━━━━━ INPUT DATA ━━━━━

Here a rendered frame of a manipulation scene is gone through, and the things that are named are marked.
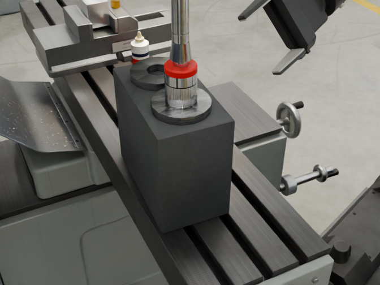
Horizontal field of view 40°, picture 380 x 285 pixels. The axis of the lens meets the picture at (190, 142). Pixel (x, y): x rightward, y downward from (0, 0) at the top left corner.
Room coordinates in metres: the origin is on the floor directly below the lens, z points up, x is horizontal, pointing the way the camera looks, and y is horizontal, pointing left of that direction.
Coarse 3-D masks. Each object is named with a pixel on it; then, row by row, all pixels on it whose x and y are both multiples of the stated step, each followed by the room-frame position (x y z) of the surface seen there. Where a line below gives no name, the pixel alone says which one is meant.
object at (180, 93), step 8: (168, 80) 0.63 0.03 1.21; (176, 80) 0.62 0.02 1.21; (184, 80) 0.62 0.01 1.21; (192, 80) 0.63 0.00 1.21; (168, 88) 0.63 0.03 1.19; (176, 88) 0.63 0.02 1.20; (184, 88) 0.63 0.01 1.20; (192, 88) 0.63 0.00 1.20; (168, 96) 0.63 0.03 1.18; (176, 96) 0.62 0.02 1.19; (184, 96) 0.62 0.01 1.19; (192, 96) 0.63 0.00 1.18; (168, 104) 0.63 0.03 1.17; (176, 104) 0.62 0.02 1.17; (184, 104) 0.62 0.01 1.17; (192, 104) 0.63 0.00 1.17
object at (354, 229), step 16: (368, 192) 1.07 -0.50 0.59; (352, 208) 1.01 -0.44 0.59; (368, 208) 1.01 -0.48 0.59; (336, 224) 0.96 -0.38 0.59; (352, 224) 0.95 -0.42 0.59; (368, 224) 0.95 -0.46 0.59; (336, 240) 0.88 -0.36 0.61; (352, 240) 0.90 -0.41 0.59; (368, 240) 0.90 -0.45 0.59; (336, 256) 0.81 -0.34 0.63; (352, 256) 0.83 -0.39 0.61; (368, 256) 0.84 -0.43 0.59; (336, 272) 0.78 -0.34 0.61; (352, 272) 0.78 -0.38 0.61; (368, 272) 0.80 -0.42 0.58
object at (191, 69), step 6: (168, 60) 0.66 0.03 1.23; (192, 60) 0.66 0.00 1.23; (168, 66) 0.64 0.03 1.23; (174, 66) 0.64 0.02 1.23; (192, 66) 0.64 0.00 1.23; (168, 72) 0.63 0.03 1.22; (174, 72) 0.63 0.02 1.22; (180, 72) 0.62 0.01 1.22; (186, 72) 0.63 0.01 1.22; (192, 72) 0.63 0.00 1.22; (180, 78) 0.62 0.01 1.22
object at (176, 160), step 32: (160, 64) 0.76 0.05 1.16; (128, 96) 0.69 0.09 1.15; (160, 96) 0.66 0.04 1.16; (128, 128) 0.70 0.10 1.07; (160, 128) 0.59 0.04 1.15; (192, 128) 0.59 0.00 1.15; (224, 128) 0.61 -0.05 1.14; (128, 160) 0.72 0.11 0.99; (160, 160) 0.57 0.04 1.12; (192, 160) 0.59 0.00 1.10; (224, 160) 0.61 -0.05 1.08; (160, 192) 0.57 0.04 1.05; (192, 192) 0.59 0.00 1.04; (224, 192) 0.61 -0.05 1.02; (160, 224) 0.57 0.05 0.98
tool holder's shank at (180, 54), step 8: (176, 0) 0.64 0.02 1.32; (184, 0) 0.64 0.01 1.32; (176, 8) 0.64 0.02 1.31; (184, 8) 0.64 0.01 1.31; (176, 16) 0.64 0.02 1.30; (184, 16) 0.64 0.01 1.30; (176, 24) 0.64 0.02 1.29; (184, 24) 0.64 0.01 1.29; (176, 32) 0.64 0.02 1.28; (184, 32) 0.64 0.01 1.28; (176, 40) 0.64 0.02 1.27; (184, 40) 0.64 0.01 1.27; (176, 48) 0.64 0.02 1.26; (184, 48) 0.64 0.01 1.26; (176, 56) 0.63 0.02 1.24; (184, 56) 0.63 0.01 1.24; (176, 64) 0.64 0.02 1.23; (184, 64) 0.64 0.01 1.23
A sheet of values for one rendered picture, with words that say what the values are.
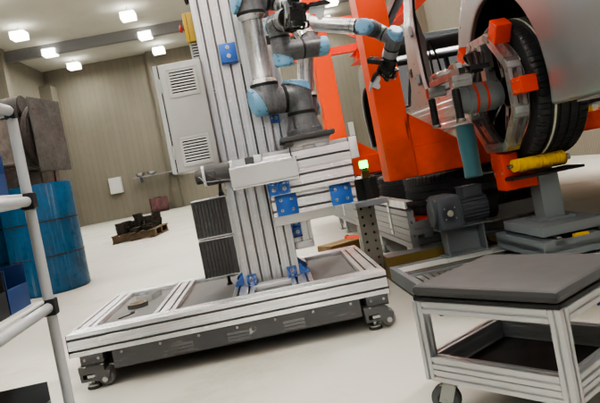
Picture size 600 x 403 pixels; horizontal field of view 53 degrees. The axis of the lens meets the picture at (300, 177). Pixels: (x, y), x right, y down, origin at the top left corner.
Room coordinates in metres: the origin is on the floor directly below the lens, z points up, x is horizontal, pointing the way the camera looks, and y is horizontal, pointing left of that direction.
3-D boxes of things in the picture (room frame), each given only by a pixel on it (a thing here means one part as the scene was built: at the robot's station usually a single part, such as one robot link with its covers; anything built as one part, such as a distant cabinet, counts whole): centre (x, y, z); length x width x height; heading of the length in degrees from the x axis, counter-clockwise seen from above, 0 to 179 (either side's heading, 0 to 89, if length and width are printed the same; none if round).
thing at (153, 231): (10.82, 2.97, 0.21); 1.15 x 0.79 x 0.43; 3
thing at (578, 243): (2.86, -1.13, 0.13); 0.50 x 0.36 x 0.10; 5
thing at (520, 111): (2.84, -0.96, 0.85); 0.54 x 0.07 x 0.54; 5
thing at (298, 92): (2.53, -0.05, 0.98); 0.13 x 0.12 x 0.14; 109
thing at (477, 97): (2.84, -0.89, 0.85); 0.21 x 0.14 x 0.14; 95
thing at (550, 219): (2.86, -1.13, 0.32); 0.40 x 0.30 x 0.28; 5
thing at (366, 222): (3.40, -0.32, 0.21); 0.10 x 0.10 x 0.42; 5
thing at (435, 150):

━━━━━

▶ THE TASK: Repeat each line of the records exactly. Do not include the pictures.

▶ ANSWER FOR THIS EXERCISE:
Here a rendered frame of a manipulation scene is gone through, and the things that are named are marked.
Horizontal field of view 40°, picture 380 x 285 pixels. The axis of the lens meets the picture at (190, 142). Pixel (x, y): x rightward, y downward from (0, 0) at the top left corner.
Room coordinates in metres: the origin is on the floor directly below the lens, z points up, x is horizontal, pointing the way the camera looks, and y is horizontal, pointing left of that direction.
Coarse 3-D masks. Each object is named with a pixel on it; then, row by row, all pixels on it whose x and y are both multiples of the stated step, each followed by the room-frame position (x y z) of the surface seen there. Where a line below gives no name, the pixel alone says which one is meant.
object at (180, 93), step 8: (168, 80) 0.63 0.03 1.21; (176, 80) 0.62 0.02 1.21; (184, 80) 0.62 0.01 1.21; (192, 80) 0.63 0.00 1.21; (168, 88) 0.63 0.03 1.19; (176, 88) 0.63 0.02 1.20; (184, 88) 0.63 0.01 1.20; (192, 88) 0.63 0.00 1.20; (168, 96) 0.63 0.03 1.18; (176, 96) 0.62 0.02 1.19; (184, 96) 0.62 0.01 1.19; (192, 96) 0.63 0.00 1.18; (168, 104) 0.63 0.03 1.17; (176, 104) 0.62 0.02 1.17; (184, 104) 0.62 0.01 1.17; (192, 104) 0.63 0.00 1.17
object at (354, 229), step 16: (368, 192) 1.07 -0.50 0.59; (352, 208) 1.01 -0.44 0.59; (368, 208) 1.01 -0.48 0.59; (336, 224) 0.96 -0.38 0.59; (352, 224) 0.95 -0.42 0.59; (368, 224) 0.95 -0.46 0.59; (336, 240) 0.88 -0.36 0.61; (352, 240) 0.90 -0.41 0.59; (368, 240) 0.90 -0.45 0.59; (336, 256) 0.81 -0.34 0.63; (352, 256) 0.83 -0.39 0.61; (368, 256) 0.84 -0.43 0.59; (336, 272) 0.78 -0.34 0.61; (352, 272) 0.78 -0.38 0.61; (368, 272) 0.80 -0.42 0.58
object at (191, 69), step 6: (168, 60) 0.66 0.03 1.23; (192, 60) 0.66 0.00 1.23; (168, 66) 0.64 0.03 1.23; (174, 66) 0.64 0.02 1.23; (192, 66) 0.64 0.00 1.23; (168, 72) 0.63 0.03 1.22; (174, 72) 0.63 0.02 1.22; (180, 72) 0.62 0.01 1.22; (186, 72) 0.63 0.01 1.22; (192, 72) 0.63 0.00 1.22; (180, 78) 0.62 0.01 1.22
object at (176, 160), step 32: (160, 64) 0.76 0.05 1.16; (128, 96) 0.69 0.09 1.15; (160, 96) 0.66 0.04 1.16; (128, 128) 0.70 0.10 1.07; (160, 128) 0.59 0.04 1.15; (192, 128) 0.59 0.00 1.15; (224, 128) 0.61 -0.05 1.14; (128, 160) 0.72 0.11 0.99; (160, 160) 0.57 0.04 1.12; (192, 160) 0.59 0.00 1.10; (224, 160) 0.61 -0.05 1.08; (160, 192) 0.57 0.04 1.05; (192, 192) 0.59 0.00 1.04; (224, 192) 0.61 -0.05 1.02; (160, 224) 0.57 0.05 0.98
tool holder's shank at (180, 54), step 8: (176, 0) 0.64 0.02 1.32; (184, 0) 0.64 0.01 1.32; (176, 8) 0.64 0.02 1.31; (184, 8) 0.64 0.01 1.31; (176, 16) 0.64 0.02 1.30; (184, 16) 0.64 0.01 1.30; (176, 24) 0.64 0.02 1.29; (184, 24) 0.64 0.01 1.29; (176, 32) 0.64 0.02 1.28; (184, 32) 0.64 0.01 1.28; (176, 40) 0.64 0.02 1.27; (184, 40) 0.64 0.01 1.27; (176, 48) 0.64 0.02 1.26; (184, 48) 0.64 0.01 1.26; (176, 56) 0.63 0.02 1.24; (184, 56) 0.63 0.01 1.24; (176, 64) 0.64 0.02 1.23; (184, 64) 0.64 0.01 1.23
A sheet of values for one rendered picture, with words that say what the values are.
Picture size 600 x 403 pixels; horizontal field of view 53 degrees. The axis of the lens meets the picture at (300, 177). Pixels: (x, y), x right, y down, origin at the top left corner.
Room coordinates in metres: the origin is on the floor directly below the lens, z points up, x is horizontal, pointing the way the camera looks, and y is horizontal, pointing left of that direction.
3-D boxes of things in the picture (room frame), each given only by a pixel on it (a thing here means one part as the scene was built: at the robot's station usually a single part, such as one robot link with its covers; anything built as one part, such as a distant cabinet, counts whole): centre (x, y, z); length x width x height; heading of the length in degrees from the x axis, counter-clockwise seen from above, 0 to 179 (either side's heading, 0 to 89, if length and width are printed the same; none if round).
thing at (153, 231): (10.82, 2.97, 0.21); 1.15 x 0.79 x 0.43; 3
thing at (578, 243): (2.86, -1.13, 0.13); 0.50 x 0.36 x 0.10; 5
thing at (520, 111): (2.84, -0.96, 0.85); 0.54 x 0.07 x 0.54; 5
thing at (298, 92): (2.53, -0.05, 0.98); 0.13 x 0.12 x 0.14; 109
thing at (477, 97): (2.84, -0.89, 0.85); 0.21 x 0.14 x 0.14; 95
thing at (550, 219): (2.86, -1.13, 0.32); 0.40 x 0.30 x 0.28; 5
thing at (366, 222): (3.40, -0.32, 0.21); 0.10 x 0.10 x 0.42; 5
thing at (435, 150):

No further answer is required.